Exercise prompt
When you reproduce the listing, keep every word as it is and drop the pictures.
= = = =
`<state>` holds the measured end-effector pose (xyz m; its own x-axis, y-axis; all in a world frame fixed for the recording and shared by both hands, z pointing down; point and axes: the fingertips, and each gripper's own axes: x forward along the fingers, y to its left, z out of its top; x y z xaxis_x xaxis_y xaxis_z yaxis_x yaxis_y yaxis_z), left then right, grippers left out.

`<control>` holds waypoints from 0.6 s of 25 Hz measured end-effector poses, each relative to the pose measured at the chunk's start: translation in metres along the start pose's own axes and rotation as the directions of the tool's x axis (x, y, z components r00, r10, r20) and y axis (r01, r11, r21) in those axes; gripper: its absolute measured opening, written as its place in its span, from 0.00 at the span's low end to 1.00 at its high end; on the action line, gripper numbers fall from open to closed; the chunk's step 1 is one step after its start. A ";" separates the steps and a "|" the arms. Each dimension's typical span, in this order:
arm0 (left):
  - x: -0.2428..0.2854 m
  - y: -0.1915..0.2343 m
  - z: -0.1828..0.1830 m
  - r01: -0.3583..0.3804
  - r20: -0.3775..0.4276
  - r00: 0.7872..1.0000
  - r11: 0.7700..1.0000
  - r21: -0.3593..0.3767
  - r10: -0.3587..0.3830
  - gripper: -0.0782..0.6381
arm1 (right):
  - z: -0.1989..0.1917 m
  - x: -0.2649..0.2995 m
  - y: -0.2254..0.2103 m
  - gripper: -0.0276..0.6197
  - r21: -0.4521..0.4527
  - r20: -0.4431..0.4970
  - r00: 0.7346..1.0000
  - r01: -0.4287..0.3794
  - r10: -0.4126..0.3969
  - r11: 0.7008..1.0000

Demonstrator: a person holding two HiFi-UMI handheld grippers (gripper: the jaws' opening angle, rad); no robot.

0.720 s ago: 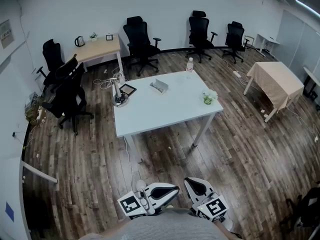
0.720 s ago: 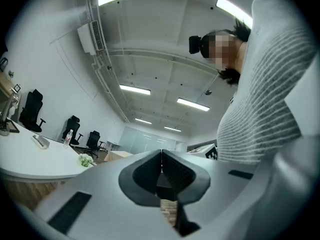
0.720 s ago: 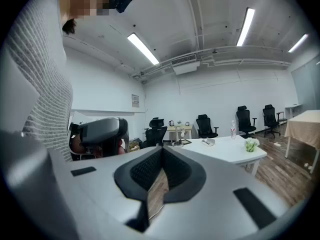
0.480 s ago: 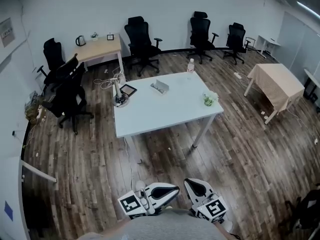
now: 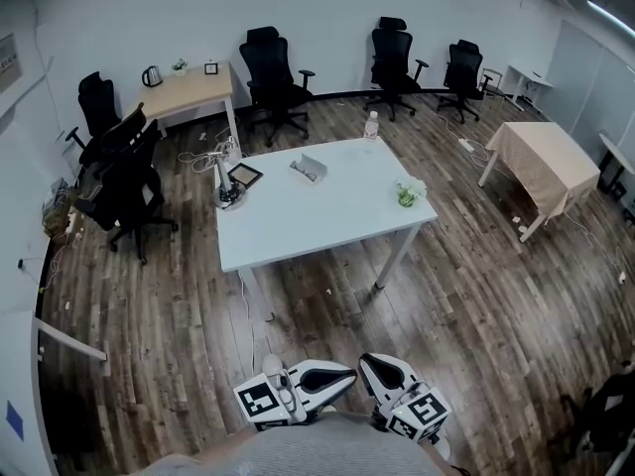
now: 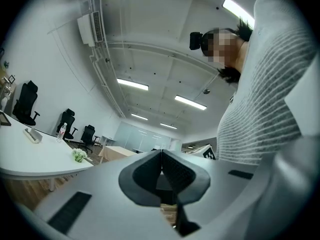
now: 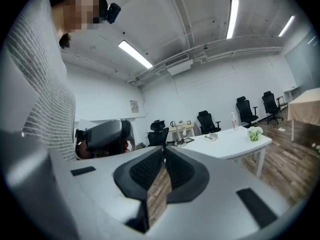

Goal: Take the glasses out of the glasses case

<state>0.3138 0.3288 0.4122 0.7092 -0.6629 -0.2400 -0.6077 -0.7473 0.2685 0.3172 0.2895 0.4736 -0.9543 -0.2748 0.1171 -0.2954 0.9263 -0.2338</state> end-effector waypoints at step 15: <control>-0.034 0.085 -0.001 -0.136 -0.022 0.991 0.989 -0.062 0.135 0.13 | -0.036 0.066 -0.014 0.07 0.024 -0.176 0.981 -0.080 0.083 0.996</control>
<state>0.2385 0.2876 0.4446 0.6287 -0.7563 -0.1809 -0.6750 -0.6463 0.3559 0.2596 0.2674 0.5190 -0.9530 -0.1472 0.2648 -0.2189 0.9388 -0.2659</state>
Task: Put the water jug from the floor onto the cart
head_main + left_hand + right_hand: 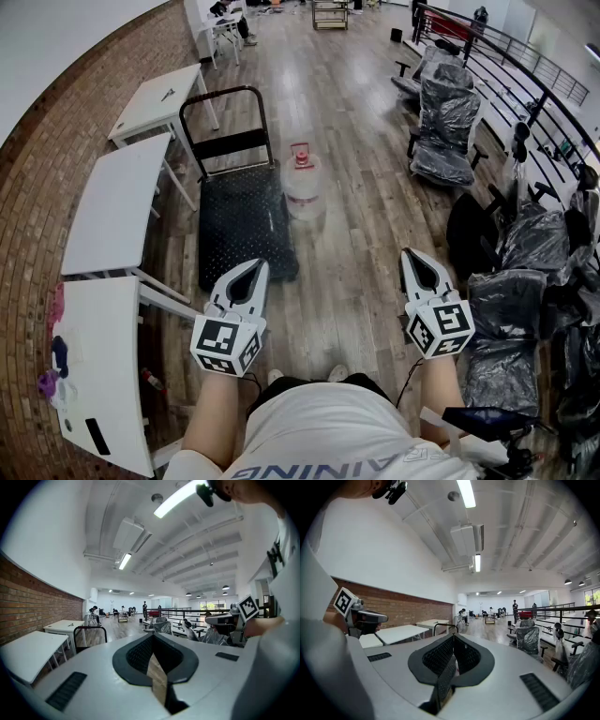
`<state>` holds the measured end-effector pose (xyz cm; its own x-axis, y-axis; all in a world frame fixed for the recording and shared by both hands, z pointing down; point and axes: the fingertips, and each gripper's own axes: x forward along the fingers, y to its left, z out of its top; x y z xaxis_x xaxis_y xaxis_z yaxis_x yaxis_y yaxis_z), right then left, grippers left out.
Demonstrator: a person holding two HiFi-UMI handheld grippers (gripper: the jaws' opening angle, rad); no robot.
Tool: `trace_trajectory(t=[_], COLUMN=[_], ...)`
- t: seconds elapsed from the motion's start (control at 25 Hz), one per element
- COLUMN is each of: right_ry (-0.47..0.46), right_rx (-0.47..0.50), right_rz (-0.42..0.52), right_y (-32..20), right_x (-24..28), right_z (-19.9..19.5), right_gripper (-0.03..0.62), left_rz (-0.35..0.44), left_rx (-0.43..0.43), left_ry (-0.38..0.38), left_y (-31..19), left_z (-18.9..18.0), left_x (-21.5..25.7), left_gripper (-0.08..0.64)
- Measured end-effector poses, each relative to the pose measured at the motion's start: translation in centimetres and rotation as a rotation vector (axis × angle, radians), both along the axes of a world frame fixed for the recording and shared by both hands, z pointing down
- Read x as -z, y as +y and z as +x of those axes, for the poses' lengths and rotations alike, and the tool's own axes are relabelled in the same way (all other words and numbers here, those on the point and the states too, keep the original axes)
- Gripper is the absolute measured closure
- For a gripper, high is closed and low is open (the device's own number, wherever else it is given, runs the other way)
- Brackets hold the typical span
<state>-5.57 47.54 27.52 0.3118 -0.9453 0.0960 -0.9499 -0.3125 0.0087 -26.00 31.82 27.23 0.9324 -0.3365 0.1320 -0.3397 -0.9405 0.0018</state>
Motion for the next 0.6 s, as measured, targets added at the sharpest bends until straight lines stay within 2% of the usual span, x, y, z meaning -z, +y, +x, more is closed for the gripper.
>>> trace_trajectory(t=[0.36, 0.6], right_ry=[-0.062, -0.053], right_rx=[0.011, 0.028], right_rz=[-0.010, -0.014], right_y=[2.6, 1.9], right_x=[-2.8, -3.3], right_z=[4.2, 5.9], right_gripper=[0.586, 0.586], left_rz=[-0.016, -0.025], left_rx=[0.045, 0.045], left_ry=[-0.022, -0.010], left_y=[0.9, -0.1], left_z=[3.1, 5.7], left_x=[-1.0, -1.5], left_gripper=[0.558, 0.558])
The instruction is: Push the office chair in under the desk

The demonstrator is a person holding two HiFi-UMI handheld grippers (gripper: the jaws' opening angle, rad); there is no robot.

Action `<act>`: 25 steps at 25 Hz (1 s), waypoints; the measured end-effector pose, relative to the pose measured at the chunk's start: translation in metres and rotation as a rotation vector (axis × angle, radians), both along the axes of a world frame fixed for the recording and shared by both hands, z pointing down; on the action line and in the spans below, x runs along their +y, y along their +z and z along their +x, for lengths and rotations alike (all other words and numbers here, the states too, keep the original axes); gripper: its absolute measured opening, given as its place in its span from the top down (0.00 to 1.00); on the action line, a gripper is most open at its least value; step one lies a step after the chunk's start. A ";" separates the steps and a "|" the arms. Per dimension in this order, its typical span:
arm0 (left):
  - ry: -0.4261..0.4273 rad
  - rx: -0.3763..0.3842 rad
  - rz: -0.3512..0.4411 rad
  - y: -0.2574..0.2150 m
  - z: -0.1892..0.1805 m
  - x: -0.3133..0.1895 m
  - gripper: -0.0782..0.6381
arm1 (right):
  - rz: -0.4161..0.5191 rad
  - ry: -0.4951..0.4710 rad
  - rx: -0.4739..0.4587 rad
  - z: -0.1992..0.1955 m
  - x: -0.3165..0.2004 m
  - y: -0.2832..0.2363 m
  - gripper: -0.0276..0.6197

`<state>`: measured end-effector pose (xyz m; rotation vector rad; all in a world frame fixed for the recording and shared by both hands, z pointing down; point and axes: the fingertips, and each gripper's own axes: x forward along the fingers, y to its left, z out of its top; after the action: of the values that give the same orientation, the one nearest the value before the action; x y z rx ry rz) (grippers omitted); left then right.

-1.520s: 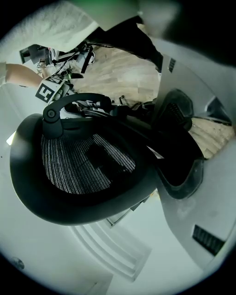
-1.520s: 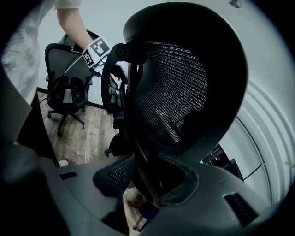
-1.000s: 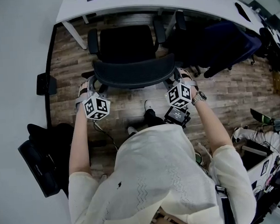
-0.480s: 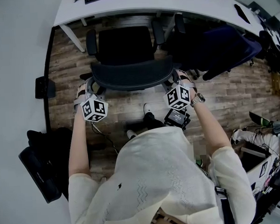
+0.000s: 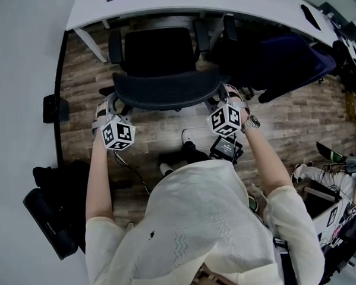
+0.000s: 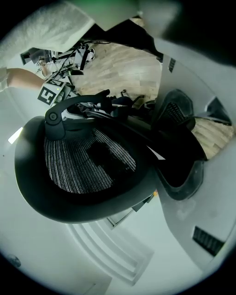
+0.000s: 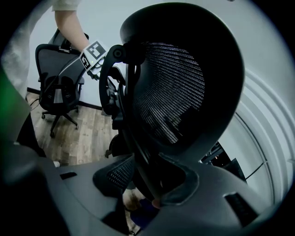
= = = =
Solution below
`<state>` holds the measured end-effector pose (xyz m; its own x-axis, y-axis; all in a world frame fixed for the recording and shared by both hands, z pointing down; point and axes: the fingertips, and each gripper's own axes: x forward along the fingers, y to its left, z out of its top; x y z xaxis_x xaxis_y xaxis_z yaxis_x yaxis_y yaxis_z), left then right, grippers left out.

`<control>` holds waypoints from 0.6 s of 25 Hz measured end-effector poses, each relative to the pose measured at the chunk's start: translation in metres along the start pose's own axes and rotation as the directions of the tool's x axis (x, y, z components r00, r10, r20) and y axis (r01, r11, r21) in those axes; gripper: its absolute measured opening, written as its place in its span, from 0.00 at the span's low end to 1.00 at its high end; on the action line, gripper numbers fall from open to closed; the chunk's step 1 is one step after its start. A ";" separates the steps and a "|" the arms. Each dimension's typical span, in this order:
arm0 (left):
  - x: -0.2428..0.2854 m
  - y: -0.1915..0.2343 m
  - z: -0.1828..0.1830 m
  - r01: -0.3583..0.3804
  - r20: -0.3775..0.4276
  - r00: 0.7872..1.0000
  - r11: 0.7700..1.0000
  - r21: -0.3593..0.3767
  - r10: -0.3587..0.3830
  - gripper: -0.0782..0.6381
arm1 (right):
  - z: -0.1989..0.1917 m
  - x: -0.2649..0.2995 m
  - y: -0.2254..0.2103 m
  - gripper: -0.0276..0.6197
  - r21: -0.4521..0.4527
  - r20: -0.4431..0.4970
  - r00: 0.7346..1.0000
  - r01: -0.4287..0.3794
  - r10: -0.4126..0.3969
  - r11: 0.7008..1.0000

Demonstrator: a person holding two HiFi-UMI handheld grippers (gripper: the jaws' opening angle, rad); no robot.

0.720 s ago: 
0.720 s ago: 
0.720 s ago: 
0.480 s ago: 
now: 
now: 
now: 

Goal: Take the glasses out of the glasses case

<state>0.3138 0.3288 0.4122 0.7092 -0.6629 -0.2400 -0.6077 -0.7473 0.2685 0.3172 0.2895 0.4736 -0.9543 -0.2748 0.1171 -0.2954 0.9263 -0.2338</state> end-effector waypoints at step 15: <control>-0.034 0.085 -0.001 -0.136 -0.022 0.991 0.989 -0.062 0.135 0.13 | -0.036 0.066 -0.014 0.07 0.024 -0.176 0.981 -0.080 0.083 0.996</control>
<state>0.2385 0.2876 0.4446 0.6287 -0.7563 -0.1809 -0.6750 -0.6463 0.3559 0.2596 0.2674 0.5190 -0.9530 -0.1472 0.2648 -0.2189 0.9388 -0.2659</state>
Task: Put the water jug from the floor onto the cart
head_main + left_hand + right_hand: 
`<state>` holds the measured end-effector pose (xyz cm; its own x-axis, y-axis; all in a world frame fixed for the recording and shared by both hands, z pointing down; point and axes: the fingertips, and each gripper's own axes: x forward along the fingers, y to its left, z out of its top; x y z xaxis_x xaxis_y xaxis_z yaxis_x yaxis_y yaxis_z), right then left, grippers left out.
Demonstrator: a person holding two HiFi-UMI handheld grippers (gripper: the jaws' opening angle, rad); no robot.
Tool: `trace_trajectory(t=[_], COLUMN=[_], ...)`
- t: seconds elapsed from the motion's start (control at 25 Hz), one per element
- COLUMN is each of: right_ry (-0.47..0.46), right_rx (-0.47..0.50), right_rz (-0.42..0.52), right_y (-32..20), right_x (-24..28), right_z (-19.9..19.5), right_gripper (-0.03..0.62), left_rz (-0.35..0.44), left_rx (-0.43..0.43), left_ry (-0.38..0.38), left_y (-31..19), left_z (-18.9..18.0), left_x (-21.5..25.7), left_gripper (-0.08..0.64)
- Measured end-effector poses, each relative to the pose measured at the motion's start: translation in centimetres and rotation as a rotation vector (axis × angle, radians), both along the axes of a world frame fixed for the recording and shared by both hands, z pointing down
- Read x as -z, y as +y and z as +x of those axes, for the poses' lengths and rotations alike, and the tool's own axes are relabelled in the same way (all other words and numbers here, those on the point and the states too, keep the original axes)
- Gripper is the absolute measured closure
- For a gripper, high is closed and low is open (the device's own number, wherever else it is given, runs the other way)
- Brackets hold the typical span
<state>-5.57 47.54 27.52 0.3118 -0.9453 0.0960 -0.9499 -0.3125 0.0087 -26.00 31.82 27.23 0.9324 -0.3365 0.1320 -0.3397 -0.9405 0.0018</state>
Motion for the next 0.6 s, as measured, targets added at the sharpest bends until straight lines stay within 2% of the usual span, x, y, z meaning -z, +y, +x, more is closed for the gripper.
>>> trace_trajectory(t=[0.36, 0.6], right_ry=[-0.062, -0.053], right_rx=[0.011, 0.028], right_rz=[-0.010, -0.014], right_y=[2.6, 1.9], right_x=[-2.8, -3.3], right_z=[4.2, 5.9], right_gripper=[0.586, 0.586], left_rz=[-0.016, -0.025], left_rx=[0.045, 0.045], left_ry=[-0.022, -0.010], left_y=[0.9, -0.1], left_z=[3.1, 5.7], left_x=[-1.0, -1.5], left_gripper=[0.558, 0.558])
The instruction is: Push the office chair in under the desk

The demonstrator is a person holding two HiFi-UMI handheld grippers (gripper: the jaws' opening angle, rad); there is no robot.

Action `<act>`: 25 steps at 25 Hz (1 s), waypoints; the measured end-effector pose, relative to the pose measured at the chunk's start: translation in metres and rotation as a rotation vector (axis × angle, radians), both along the axes of a world frame fixed for the recording and shared by both hands, z pointing down; on the action line and in the spans below, x runs along their +y, y along their +z and z along their +x, for lengths and rotations alike (all other words and numbers here, the states too, keep the original axes); gripper: its absolute measured opening, given as its place in its span from the top down (0.00 to 1.00); on the action line, a gripper is most open at its least value; step one lies a step after the chunk's start. A ";" separates the steps and a "|" the arms. Per dimension in this order, its typical span:
arm0 (left):
  - ry: -0.4261..0.4273 rad
  - rx: -0.3763..0.3842 rad
  - rz: -0.3512..0.4411 rad
  - y: -0.2574..0.2150 m
  - z: -0.1892..0.1805 m
  - x: -0.3133..0.1895 m
  - gripper: -0.0782..0.6381
arm1 (right):
  - rz: -0.4161..0.5191 rad
  - ry: -0.4951..0.4710 rad
  - rx: -0.4739..0.4587 rad
  - z: -0.1992..0.1955 m
  - x: -0.3165..0.2004 m
  - y: -0.2832..0.2363 m
  - gripper: -0.0276..0.6197

`<state>`: measured end-effector pose (xyz m; rotation vector rad; all in a world frame fixed for the recording and shared by both hands, z pointing down; point and axes: the fingertips, and each gripper's own axes: x forward along the fingers, y to its left, z out of its top; after the action: of the values that give the same orientation, the one nearest the value before the action; x y z rx ry rz) (grippers omitted); left then right.

-1.520s: 
-1.520s: 
-1.000s: 
-0.480s: 
+0.000s: 
+0.000s: 
+0.000s: 

No further answer is needed.